What you will do: For this exercise, return exactly the lines of the material below that begin at the one with "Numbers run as" and stop after the one with "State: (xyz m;".
——
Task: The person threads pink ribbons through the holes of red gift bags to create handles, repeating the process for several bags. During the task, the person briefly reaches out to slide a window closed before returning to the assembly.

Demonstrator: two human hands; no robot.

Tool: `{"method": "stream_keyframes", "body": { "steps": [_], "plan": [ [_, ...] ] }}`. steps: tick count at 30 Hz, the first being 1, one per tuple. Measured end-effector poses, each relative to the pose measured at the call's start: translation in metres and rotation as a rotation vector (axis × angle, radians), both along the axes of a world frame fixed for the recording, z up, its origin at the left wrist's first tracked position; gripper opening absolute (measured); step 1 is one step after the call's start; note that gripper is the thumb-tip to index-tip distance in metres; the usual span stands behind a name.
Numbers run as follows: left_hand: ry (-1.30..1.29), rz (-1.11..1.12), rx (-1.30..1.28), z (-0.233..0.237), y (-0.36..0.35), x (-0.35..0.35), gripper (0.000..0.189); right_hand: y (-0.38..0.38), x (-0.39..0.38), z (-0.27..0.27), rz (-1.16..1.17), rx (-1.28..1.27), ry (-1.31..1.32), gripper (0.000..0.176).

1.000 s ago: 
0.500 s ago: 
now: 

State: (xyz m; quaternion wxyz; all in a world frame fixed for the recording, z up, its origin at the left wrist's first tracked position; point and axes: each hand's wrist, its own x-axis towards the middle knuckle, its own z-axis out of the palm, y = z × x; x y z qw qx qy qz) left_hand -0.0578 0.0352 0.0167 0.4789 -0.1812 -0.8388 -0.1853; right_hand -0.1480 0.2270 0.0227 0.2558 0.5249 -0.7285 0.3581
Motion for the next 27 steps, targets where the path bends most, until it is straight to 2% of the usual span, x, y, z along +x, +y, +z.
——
The completed task:
Numbers run as follows: left_hand: ry (-1.30..1.29), rz (-1.11..1.12), rx (-1.30..1.28), z (-0.233..0.237), y (-0.36..0.35), x (-0.35..0.35), gripper (0.000..0.189); right_hand: y (-0.38..0.38), x (-0.39..0.38), z (-0.27..0.27), rz (-1.16..1.17), rx (-1.28..1.27), ry (-1.31..1.32), gripper (0.000..0.176).

1.000 s ago: 
0.500 s ago: 
now: 

State: (xyz m; quaternion wxyz; all in a world frame fixed for the recording, z up, its origin at the left wrist's first tracked position; point and axes: each hand's wrist, its own x-axis towards the middle knuckle, its own z-axis out of the palm, y = z × x; x y z qw qx qy qz) left_hand -0.0578 0.0352 0.0167 0.4789 -0.1812 -0.8388 -0.1853; right_hand -0.1480 0.2270 0.0227 0.2558 0.5249 -0.7285 0.3581

This exercise requires no additional output.